Meski terjadi tren penurunan harga, holding industri pertambangan Badan Usaha Milik Negara (BUMN),  PT Mineral Industri Indonesia (MIND ID) memproyeksikan harga nikel pada 2025 bisa mencapai lebih dari US$16.000/ton, meski belum akan rebound ke level tertinggi historisnya di atas US$20.000/ton.

Bola-bola nikel./Bloomberg-Cole Burston

Proyeksi penguatan harga nikel pada tahun depan didasari oleh tren penutupan tambang komoditas mineral logam tersebut di sejumlah negara produsen yang berbiaya produksi tinggi, seperti Australia.

Direktur Portofolio dan Pengembangan Usaha MIND ID Dilo Seno Widagdo mengatakan harga nikel di Indonesia telah diantisipasi sejak awal 2024, sehingga rerata biaya produksi di smelter-smelter nikel dalam negeri maksimum hanya US$11.000/ton.

Dilo menyebut rerata harga nikel di LME berada di kisaran US$16.000/ton tahun ini.

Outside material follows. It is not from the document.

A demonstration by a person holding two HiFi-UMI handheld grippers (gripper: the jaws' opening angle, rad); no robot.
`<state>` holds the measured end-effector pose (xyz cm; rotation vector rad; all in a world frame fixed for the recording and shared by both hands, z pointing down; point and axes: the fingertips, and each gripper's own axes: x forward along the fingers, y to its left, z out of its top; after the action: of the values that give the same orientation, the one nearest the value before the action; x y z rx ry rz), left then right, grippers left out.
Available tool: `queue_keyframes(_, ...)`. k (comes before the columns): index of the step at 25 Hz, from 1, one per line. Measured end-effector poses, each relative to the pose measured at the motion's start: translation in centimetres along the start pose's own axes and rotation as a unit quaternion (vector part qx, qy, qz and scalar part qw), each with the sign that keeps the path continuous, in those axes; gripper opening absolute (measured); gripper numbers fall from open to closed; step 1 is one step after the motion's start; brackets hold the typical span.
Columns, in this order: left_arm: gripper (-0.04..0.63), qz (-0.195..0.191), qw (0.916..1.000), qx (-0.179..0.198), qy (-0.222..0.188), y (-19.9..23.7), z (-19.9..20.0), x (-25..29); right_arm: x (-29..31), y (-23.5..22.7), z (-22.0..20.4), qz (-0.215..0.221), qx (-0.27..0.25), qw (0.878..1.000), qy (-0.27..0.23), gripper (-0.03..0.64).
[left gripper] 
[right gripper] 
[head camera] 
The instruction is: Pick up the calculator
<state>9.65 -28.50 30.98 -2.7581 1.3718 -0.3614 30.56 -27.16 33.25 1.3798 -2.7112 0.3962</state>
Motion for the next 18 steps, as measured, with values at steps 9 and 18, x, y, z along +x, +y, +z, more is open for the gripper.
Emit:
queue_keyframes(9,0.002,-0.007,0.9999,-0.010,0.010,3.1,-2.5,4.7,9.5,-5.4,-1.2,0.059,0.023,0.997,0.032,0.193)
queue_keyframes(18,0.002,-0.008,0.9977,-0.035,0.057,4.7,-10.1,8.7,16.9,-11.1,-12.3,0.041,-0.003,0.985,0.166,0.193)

Adapun; harga nickel matte, nickel pig iron (NPI), dan feronikel (FeNi) yang diproduksi Indonesia hanya US$13.500/ton.

Dengan demikian, menurutnya, Indonesia masih akan mendapatkan keuntungan karena biaya produksinya hanya sekitar US$11.000/ton.

Rata-rata biaya produksi baterai nikel. (Dok: Bloomberg)

“Masalahnya Australia enggak bisa. Mereka biaya produksinya sudah US$14.000-an, mati [tambang nikelnya]. Nah, begitu Australia nikelnya mati, suplai globalnya kurang. Kalau suplainya kurang kan cenderung mengerek harga ke atas. Ini Filipina juga udah pada mati semua [tambang nikelnya] . Di Eropa juga sudah pada mati semua karena cash cost-nya mereka tinggi,” kata Dilo usai kegiatan MIND ID Commodities Outlook, bulan lalu.

Di sisi lain, Dilo menyebut permintaan nikel dunia ke depannya akan meningkat untuk kebutuhan kendaraan listrik dan baja nirkarat, sehingga posisi Indonesia sebagai produsen terbesar pun diuntungkan.

Sementara itu, ketersediaan nikel di dunia berkurang imbas negara lain menutup tambangnya. 

Makanya itu tadi analisis saya, kalau dari sisi nikel mungkin akan ada growth [pertumbuhan] pada tahun depan harganya,” jelas Dilo.